[Source data]

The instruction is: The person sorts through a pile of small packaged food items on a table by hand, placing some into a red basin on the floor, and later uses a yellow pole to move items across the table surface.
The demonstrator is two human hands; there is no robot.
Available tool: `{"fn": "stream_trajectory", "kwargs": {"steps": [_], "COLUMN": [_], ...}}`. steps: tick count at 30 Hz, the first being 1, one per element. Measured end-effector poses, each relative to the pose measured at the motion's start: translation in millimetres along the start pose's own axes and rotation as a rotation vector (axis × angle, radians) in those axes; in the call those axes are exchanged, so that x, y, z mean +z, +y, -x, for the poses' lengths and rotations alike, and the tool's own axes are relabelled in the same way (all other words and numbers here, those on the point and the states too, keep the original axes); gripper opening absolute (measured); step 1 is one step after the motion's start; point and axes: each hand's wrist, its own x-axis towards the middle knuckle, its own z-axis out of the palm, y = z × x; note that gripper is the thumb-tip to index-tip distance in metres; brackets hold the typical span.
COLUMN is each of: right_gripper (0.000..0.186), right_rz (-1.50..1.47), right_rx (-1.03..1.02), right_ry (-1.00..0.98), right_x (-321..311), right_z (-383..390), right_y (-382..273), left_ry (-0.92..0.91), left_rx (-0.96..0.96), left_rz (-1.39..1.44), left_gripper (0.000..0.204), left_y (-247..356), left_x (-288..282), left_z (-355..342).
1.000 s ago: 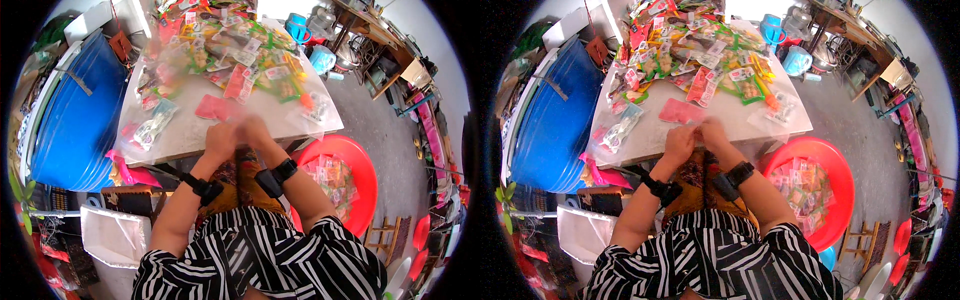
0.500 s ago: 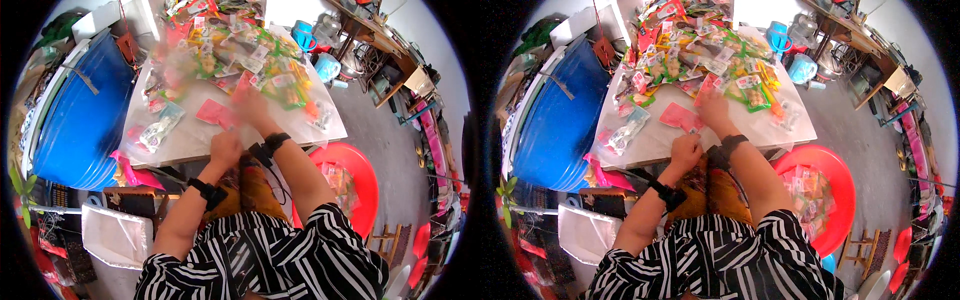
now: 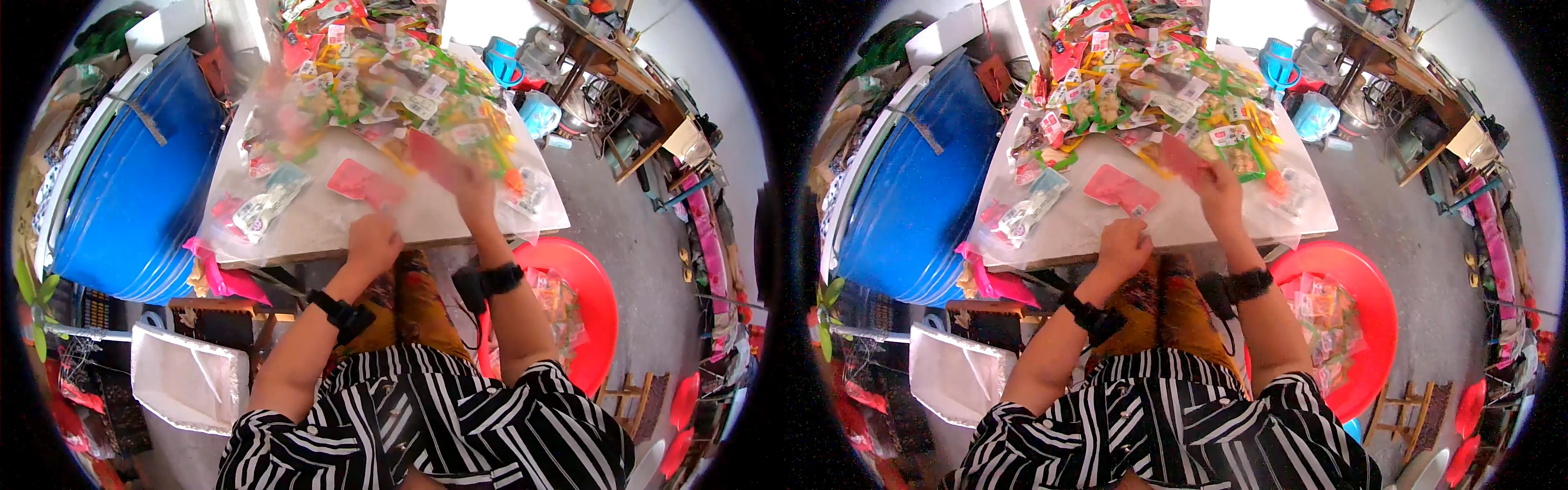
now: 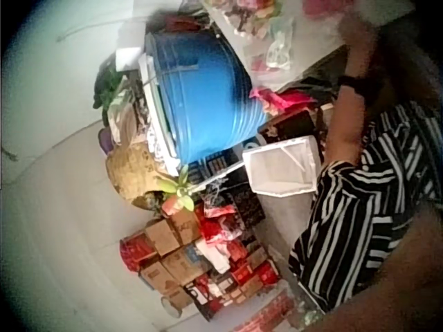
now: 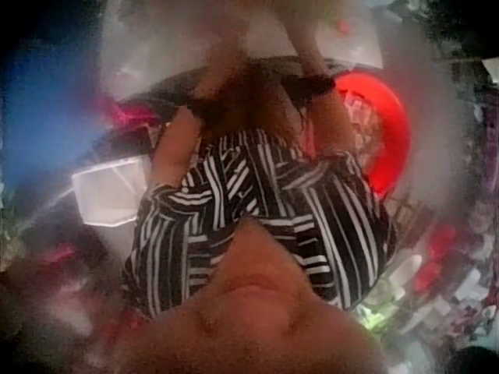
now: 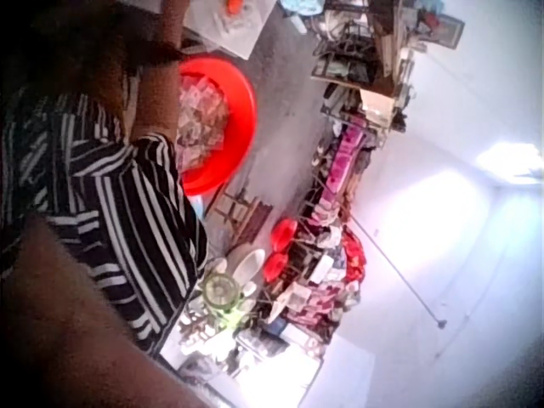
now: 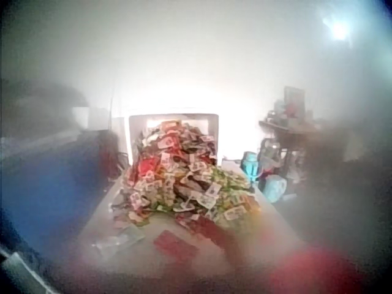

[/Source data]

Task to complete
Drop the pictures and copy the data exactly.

Exercise answer
The instruction is: The person sorts through a pile of small packaged food items on a table by hand, placing some into a red basin on the floor, and later uses a yellow pole to move items across the table surface.
The demonstrator is two human hands; there is no robot.
Available tool: `{"fn": "stream_trajectory", "kwargs": {"steps": [_], "COLUMN": [_], ...}}`. steps: tick count at 30 Hz, the first being 1, one per element. Measured end-effector poses, each relative to the pose measured at the motion's start: translation in millimetres along the start pose's own axes and rotation as a rotation vector (axis × angle, radians) in those axes; in the call those axes are exchanged, so that x, y, z mean +z, +y, -x, for the poses' lengths and rotations alike, and the tool's own axes are relabelled in the same way (all other words and numbers here, those on the point and the states too, keep the original axes); gripper opening absolute (measured); step 1 is one step after the motion's start; point and axes: each hand's wrist, its own x-axis towards the middle knuckle, its own z-axis out of the palm, y = z × x; note that gripper is the thumb-tip to index-tip distance in metres; brackets hold the typical span.
COLUMN is each of: right_gripper (0.000..0.186), right_rz (-1.50..1.47), right_rx (-1.03..1.02), right_ry (-1.00..0.98), right_x (-321..311), right_z (-383..390), right_y (-382..273), left_ry (-0.92..0.91), left_rx (-0.96..0.96), left_rz (-1.39..1.44), left_gripper (0.000..0.204), left_y (-247..356), left_x (-288..282), left_z (-355..342).
1.000 s ago: 
0.500 s ago: 
now: 
now: 
now: 
now: 
now: 

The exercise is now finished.